The Queen had other delicate protocol decisions to make. She decreed that none of the male family members would wear military uniforms at the ceremony – a decision that saved Harry the outrage of appearing in civilian clothes despite serving in Afghanistan. As part of the agreement with the palace under which he retired from royal life, Harry was stripped of his military honorary degrees.

The British news media reported that Prince Andrew, the Queen’s second son, had forced the problem by demanding that he wear an admiral’s uniform, a title he was supposed to acquire on his 60th birthday last year. He moved for the appointment to be postponed after he became embroiled in a scandal over his friendship with disgraced financier and sex predator Jeffrey Epstein that led to Andrew’s exile from royal duties.

The scandal that erupted after an interview Andrew gave the BBC in 2019 sparked a tumultuous time for the royal family. Two months later, Harry and Meghan announced their plans to step down from their official duties and leave the UK.
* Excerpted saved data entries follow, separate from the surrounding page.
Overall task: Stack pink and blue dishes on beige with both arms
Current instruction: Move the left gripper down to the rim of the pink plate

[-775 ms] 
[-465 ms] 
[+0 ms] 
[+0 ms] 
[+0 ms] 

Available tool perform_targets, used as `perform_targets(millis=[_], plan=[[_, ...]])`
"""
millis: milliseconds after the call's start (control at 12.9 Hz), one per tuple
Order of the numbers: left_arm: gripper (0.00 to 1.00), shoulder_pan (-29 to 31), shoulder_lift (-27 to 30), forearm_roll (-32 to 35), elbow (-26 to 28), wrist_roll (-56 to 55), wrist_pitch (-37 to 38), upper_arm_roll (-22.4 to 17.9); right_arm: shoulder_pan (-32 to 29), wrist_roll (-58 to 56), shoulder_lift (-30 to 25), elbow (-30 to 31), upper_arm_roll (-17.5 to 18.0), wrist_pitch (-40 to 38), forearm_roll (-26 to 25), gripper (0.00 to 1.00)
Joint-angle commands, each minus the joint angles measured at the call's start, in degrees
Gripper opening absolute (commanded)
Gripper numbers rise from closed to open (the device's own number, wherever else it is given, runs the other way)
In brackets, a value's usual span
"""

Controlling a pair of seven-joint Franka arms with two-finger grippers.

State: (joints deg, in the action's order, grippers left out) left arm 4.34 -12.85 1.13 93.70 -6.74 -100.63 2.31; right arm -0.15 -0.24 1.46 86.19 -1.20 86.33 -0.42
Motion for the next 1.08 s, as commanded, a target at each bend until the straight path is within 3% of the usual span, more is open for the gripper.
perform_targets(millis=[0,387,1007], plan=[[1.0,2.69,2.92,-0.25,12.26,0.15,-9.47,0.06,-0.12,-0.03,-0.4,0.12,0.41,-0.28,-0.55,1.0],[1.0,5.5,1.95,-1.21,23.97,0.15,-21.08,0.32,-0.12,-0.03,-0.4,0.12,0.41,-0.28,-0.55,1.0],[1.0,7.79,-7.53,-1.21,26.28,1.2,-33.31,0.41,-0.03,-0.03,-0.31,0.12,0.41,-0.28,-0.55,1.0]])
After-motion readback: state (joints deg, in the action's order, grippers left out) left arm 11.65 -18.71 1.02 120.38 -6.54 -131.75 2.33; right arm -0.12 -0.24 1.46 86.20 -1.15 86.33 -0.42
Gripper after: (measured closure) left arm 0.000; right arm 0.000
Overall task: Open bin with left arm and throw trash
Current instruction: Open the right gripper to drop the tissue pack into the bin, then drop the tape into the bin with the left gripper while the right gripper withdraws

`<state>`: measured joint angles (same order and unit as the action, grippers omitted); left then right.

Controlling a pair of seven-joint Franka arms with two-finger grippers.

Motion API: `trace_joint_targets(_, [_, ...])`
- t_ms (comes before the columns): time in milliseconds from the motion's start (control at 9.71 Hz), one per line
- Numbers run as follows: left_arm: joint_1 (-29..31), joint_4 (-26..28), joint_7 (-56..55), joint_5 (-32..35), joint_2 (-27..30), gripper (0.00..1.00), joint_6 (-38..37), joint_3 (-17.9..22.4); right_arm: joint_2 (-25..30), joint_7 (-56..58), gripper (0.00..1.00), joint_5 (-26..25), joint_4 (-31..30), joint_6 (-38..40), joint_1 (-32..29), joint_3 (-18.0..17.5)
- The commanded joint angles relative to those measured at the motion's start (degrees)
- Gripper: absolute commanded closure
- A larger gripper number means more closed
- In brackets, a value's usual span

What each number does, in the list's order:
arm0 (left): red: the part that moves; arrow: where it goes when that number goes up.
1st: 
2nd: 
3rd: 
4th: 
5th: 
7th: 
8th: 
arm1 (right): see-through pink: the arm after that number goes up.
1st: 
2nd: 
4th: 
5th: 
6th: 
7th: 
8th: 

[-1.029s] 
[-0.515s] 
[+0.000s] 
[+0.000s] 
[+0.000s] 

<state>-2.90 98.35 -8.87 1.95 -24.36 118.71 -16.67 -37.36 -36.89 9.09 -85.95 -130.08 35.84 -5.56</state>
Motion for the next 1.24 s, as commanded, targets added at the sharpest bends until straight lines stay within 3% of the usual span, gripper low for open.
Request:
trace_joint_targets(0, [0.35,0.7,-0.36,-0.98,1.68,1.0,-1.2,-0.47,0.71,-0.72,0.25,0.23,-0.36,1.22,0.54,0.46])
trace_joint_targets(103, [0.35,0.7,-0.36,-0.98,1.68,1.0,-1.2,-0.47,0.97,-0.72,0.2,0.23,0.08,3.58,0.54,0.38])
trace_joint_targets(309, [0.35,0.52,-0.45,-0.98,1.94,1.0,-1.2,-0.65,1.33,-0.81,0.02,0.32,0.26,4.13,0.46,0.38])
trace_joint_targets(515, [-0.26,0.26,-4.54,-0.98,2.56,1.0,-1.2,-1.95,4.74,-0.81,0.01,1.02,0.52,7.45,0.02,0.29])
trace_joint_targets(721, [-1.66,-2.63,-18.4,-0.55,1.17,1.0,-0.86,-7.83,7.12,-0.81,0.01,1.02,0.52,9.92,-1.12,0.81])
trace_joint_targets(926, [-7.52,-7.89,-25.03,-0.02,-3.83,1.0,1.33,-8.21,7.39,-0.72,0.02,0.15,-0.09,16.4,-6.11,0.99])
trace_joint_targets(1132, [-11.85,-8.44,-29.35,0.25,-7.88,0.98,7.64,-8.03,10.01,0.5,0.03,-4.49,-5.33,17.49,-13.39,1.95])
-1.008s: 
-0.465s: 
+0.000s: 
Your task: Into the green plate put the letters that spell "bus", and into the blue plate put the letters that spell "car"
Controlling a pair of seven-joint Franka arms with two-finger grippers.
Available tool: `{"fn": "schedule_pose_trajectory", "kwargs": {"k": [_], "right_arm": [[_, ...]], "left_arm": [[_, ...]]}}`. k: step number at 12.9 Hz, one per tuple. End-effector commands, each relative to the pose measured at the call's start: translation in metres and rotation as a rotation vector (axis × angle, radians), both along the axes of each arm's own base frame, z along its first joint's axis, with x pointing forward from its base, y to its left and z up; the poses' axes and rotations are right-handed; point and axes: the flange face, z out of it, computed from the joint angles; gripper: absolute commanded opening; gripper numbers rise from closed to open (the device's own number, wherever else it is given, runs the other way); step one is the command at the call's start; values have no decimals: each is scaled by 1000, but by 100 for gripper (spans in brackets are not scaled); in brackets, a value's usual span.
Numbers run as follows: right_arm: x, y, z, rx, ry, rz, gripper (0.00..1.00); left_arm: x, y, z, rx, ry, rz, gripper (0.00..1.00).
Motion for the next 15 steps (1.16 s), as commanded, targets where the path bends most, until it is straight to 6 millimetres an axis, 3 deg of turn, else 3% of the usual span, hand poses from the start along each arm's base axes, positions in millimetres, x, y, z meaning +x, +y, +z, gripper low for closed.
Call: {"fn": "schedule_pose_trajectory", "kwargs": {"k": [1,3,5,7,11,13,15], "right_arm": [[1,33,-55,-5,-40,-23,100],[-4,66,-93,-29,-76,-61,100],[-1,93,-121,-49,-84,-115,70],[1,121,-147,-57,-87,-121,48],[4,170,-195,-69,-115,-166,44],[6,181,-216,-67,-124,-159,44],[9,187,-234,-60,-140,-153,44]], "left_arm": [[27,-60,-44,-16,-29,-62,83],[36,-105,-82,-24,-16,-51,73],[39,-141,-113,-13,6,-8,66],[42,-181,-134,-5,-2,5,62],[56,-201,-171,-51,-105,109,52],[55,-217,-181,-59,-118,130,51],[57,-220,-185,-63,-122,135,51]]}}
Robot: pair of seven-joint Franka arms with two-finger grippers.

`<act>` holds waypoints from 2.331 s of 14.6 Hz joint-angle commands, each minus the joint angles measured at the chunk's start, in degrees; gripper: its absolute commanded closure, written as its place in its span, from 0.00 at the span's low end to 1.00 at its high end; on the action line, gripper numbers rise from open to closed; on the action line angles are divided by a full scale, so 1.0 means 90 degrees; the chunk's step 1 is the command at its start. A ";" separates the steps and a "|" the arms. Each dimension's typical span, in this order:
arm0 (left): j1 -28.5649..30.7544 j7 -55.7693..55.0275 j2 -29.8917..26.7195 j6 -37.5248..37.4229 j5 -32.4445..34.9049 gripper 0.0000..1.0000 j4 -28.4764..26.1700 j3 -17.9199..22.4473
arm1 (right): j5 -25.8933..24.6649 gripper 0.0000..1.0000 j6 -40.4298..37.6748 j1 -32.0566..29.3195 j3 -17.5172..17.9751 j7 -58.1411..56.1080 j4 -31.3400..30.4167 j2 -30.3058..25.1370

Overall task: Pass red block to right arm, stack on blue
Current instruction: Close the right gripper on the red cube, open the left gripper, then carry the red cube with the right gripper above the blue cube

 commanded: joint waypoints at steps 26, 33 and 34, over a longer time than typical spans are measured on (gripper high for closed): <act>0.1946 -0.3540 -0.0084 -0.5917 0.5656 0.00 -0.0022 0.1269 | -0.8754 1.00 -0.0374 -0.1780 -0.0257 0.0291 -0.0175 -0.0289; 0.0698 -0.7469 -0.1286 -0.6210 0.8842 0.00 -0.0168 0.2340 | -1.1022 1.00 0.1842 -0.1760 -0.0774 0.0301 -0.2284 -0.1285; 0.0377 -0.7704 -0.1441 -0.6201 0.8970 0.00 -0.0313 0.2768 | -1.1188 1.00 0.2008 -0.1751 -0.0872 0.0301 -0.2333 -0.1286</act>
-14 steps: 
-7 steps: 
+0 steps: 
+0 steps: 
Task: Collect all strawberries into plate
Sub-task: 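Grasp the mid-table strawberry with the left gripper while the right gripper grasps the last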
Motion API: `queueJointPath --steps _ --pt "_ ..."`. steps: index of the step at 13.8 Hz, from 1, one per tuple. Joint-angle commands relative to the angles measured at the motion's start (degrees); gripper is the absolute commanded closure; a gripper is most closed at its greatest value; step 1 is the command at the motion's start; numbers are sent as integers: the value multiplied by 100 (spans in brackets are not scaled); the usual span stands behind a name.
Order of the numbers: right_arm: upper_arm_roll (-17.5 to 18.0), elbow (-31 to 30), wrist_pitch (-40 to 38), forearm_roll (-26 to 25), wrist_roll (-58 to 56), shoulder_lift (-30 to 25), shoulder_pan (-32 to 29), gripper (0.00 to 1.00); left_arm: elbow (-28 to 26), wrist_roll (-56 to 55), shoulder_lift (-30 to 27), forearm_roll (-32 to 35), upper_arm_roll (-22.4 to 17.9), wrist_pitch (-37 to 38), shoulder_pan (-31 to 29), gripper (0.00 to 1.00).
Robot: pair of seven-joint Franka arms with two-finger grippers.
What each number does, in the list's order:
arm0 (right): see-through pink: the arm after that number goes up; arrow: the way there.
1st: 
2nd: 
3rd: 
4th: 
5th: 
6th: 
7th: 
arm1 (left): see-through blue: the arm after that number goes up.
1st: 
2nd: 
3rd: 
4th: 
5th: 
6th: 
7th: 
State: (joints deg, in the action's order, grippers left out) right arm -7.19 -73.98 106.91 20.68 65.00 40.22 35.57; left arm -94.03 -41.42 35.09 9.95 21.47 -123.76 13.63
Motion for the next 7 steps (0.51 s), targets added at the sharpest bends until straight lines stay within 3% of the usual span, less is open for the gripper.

They settled in Southern California and reappeared last month for an extraordinary interview with Oprah Winfrey in which Meghan said a member or members of the royal family raised concerns about the skin color of the couple’s unborn child.

Royal observers have attributed some of the family’s dysfunction to the diminishing role of their patriarch. Philip retired from his duties in 2017 and moved to a cottage on the grounds of one of the Queen’s estates, Sandringham, where he painted in oils and pursued his hobby of driving carriages.

At the funeral there was a slight nod to Philip’s hobby: as his coffin drove through the square in Windsor, he passed a polished dark green car with his two beloved ponies Balmoral Nevis and Notlaw Storm.

Stephen Castle contributed to the coverage.